I have been breaking my heart over and over again by a constant reading of a novel that is a distillation of the world’s sorrow. I read it first when I was a 44-year-old priest facing another Good Friday with nothing left to say. Suffering is the dilemma that confronts the honest preacher on Good Friday. Suffering and God! For how do they go together? Whatever direction you take you hit a wall. If there is no God, what becomes of all that pain? But if God does exist, how can he endure the sorrow of a single child?

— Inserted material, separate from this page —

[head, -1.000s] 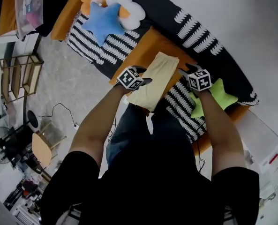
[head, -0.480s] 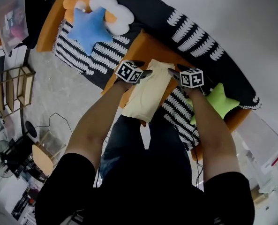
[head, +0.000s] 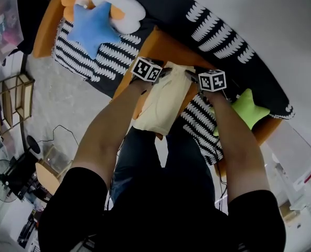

That’s the anguish I was wrestling with in 1977 when I picked up The Last of the Just by André Schwarz-Bart. It had won the Prix Goncourt when it was published in France in 1959, but this was the Penguin Modern Classics edition, translated by Stephen Becker. Reading it changed how I thought about suffering. Not because it solved the dilemma I was wrestling with, but because it expressed it to an unbearable degree. It proved to me that the work of the preacher, like the work of the artist, was not to explain but to reveal. Not to tell but to show. Schwarz-Bart’s novel was not about the Holocaust. It was the Holocaust. And to read it was to enter not only the ancient travail of the Jews, but also the depthless cruelty of the so-called religion of love that had caused it.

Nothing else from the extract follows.